Le campement de migrants du jardin des Chartreux compte 250 jeunes Africains. (©Anthony Soudani / actu Lyon)
Le jeune homme raconte son quotidien. « Depuis ma présence, j’ai été victime de racisme dans les transports lors des contrôles et au centre commercial Part-Dieu. J’ai voulu être au chaud et charger mon téléphone un jour de pluie. J’ai été agressé verbalement et physiquement. J’ai eu des séquelles mais grâce aux bénévoles du campement, j’ai eu des soins. »
Des dealers essaient de les recruter pour 120 euros par jour
Issa insiste sur cette vulnérabilité. Il évoque la présence de dealers au jardin des Chartreux qui essaient de les recruter en soirée. « Ils nous attendent aux abords du parc et dans le bus C13. Ils nous proposent de dealer avec la somme de 120 euros la journée plus un logement. »
Le jeune Africain explique que pour résister, ils essaient de remonter toutes les informations aux bénévoles. « Grâce à eux, on résiste. »
Boris Tavernier (EELV), présent vendredi 25 avril au campement avec Abdelkader Lahmar (LFI). (©Anthony Soudani / actu Lyon)Le député Boris Tavernier tacle la préfecture du Rhône
Parmi les 250 migrants présents au parc, au moins 200 d’entre eux sont en recours pour être reconnus mineurs isolés. Les bénévoles estiment qu’au moins 80% auront droit à ce statut après le passage devant un juge pour enfants. « Il manque environ 300 places et ce n’est pas du tout insurmontable », lance un bénévole du collectif Migrant Croix-Rousse.
Boris Tavernier (EELV), présent vendredi 25 avril au campement avec Abdelkader Lahmar (LFI), affirme que sur ce type de dossier le « moindre échange est compliqué avec la préfecture. On nous répond : »Appelez le 115 ou on peut financer l’aide au retour ». »
Issa veut « payer ses impôts en France »
Si le campement est expulsé, Issa l’affirme : ils seront encore « plus exposés à la rue ». « On veut un logement adéquat pour nous, pour notre âge, pour l’éducation et tout le reste. » Le jeune Ivoirien le clame haut et fort, il veut aller en l’école en France. « Je lis des bouquins, j’étudie. J’apprends à mieux m’exprimer. Je veux aller à l’école ici, faire ma formation, puis travailler. Je veux même payer des impôts et vivre ici. »
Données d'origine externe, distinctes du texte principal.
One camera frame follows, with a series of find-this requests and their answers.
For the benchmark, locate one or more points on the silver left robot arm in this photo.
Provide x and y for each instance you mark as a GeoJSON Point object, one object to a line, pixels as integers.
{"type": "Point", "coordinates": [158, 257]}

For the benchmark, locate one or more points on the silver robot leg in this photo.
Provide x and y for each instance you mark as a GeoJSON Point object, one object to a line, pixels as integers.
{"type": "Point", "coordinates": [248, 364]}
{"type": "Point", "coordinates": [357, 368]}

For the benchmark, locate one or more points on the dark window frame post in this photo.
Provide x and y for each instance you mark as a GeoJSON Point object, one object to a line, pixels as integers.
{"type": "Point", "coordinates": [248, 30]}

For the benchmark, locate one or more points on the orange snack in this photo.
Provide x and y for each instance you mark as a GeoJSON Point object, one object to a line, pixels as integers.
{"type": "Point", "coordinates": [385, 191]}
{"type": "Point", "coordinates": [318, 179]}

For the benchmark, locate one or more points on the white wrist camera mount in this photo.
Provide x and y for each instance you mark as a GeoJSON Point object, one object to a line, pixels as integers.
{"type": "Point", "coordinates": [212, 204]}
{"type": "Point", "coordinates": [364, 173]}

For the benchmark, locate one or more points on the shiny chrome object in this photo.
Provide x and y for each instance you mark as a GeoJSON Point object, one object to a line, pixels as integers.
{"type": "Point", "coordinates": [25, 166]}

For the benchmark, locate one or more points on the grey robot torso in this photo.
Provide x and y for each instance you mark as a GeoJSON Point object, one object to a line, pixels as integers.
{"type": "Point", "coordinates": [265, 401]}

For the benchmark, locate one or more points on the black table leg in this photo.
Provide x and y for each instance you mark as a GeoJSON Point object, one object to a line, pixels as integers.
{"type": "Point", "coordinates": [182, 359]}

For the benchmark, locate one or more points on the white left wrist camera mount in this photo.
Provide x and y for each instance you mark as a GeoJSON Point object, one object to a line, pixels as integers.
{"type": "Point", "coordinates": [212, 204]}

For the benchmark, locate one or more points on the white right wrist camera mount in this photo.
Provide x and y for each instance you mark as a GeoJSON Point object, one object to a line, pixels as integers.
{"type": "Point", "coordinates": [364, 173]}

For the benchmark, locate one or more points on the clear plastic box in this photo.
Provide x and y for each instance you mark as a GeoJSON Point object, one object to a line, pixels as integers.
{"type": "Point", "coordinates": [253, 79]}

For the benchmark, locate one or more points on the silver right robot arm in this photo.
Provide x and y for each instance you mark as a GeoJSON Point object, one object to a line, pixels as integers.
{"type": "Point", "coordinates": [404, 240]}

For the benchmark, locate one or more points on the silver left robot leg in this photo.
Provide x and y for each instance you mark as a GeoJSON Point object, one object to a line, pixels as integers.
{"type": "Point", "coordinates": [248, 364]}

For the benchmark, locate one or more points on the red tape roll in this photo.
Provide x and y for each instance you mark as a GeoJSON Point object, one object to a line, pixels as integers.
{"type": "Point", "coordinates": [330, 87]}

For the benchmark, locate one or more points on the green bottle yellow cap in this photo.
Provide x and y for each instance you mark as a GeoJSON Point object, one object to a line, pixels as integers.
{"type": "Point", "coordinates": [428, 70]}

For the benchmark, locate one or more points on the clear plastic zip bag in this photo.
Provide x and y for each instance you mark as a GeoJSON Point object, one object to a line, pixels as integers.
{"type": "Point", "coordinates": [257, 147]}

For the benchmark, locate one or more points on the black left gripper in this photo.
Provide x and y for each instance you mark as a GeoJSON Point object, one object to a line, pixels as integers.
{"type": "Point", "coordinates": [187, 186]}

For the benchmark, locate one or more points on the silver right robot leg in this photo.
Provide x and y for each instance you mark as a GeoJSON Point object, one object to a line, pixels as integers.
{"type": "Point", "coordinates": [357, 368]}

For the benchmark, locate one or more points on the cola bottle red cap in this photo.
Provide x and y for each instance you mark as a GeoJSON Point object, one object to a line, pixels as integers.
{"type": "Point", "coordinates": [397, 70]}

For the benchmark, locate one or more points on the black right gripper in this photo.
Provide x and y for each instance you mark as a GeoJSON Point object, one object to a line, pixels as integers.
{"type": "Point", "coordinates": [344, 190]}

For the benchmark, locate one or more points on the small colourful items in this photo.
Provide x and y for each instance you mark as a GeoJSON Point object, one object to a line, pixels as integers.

La préfecture du Rhône répond
Sollicitée, la préfecture du Rhône explique que l’État « finance près de 27 000 places d’hébergement et de logement de transition dans le Rhône ».
« L’engagement financier de l’État s’élève à hauteur de 110 millions d’euros chaque année rien que pour le Rhône. En 10 ans, le nombre de places d’hébergement d’urgence a augmenté de 150 %.
En 2024, la Préfète a autorisé l’ouverture de 300 places supplémentaires qui ont été immédiatement occupées. En décembre 2024, nous avons inauguré un centre d’accueil comprenant 110 places pour les enfants et les femmes victimes de violences. C’est encore une fois un engagement financier de 2 millions d’euros. Aujourd’hui, environ 9000 ménages attendent un hébergement ou un logement accompagné selon la maison de la veille sociale.
Le système d’hébergement d’urgence est saturé. 32 % des bénéficiaires sont hébergés depuis plus de 5 ans. L’objectif de l’État est donc de créer plus de fluidité pour prendre en charge les ménages les plus vulnérables. La solution la plus responsable ne réside pas dans l’ouverture compulsive de places supplémentaires. Nous devons rendre le système d’hébergement d’urgence plus efficace. Chaque sortie effectuée vers un autre dispositif ou le logement est une entrée pour un ménage vulnérable à la rue.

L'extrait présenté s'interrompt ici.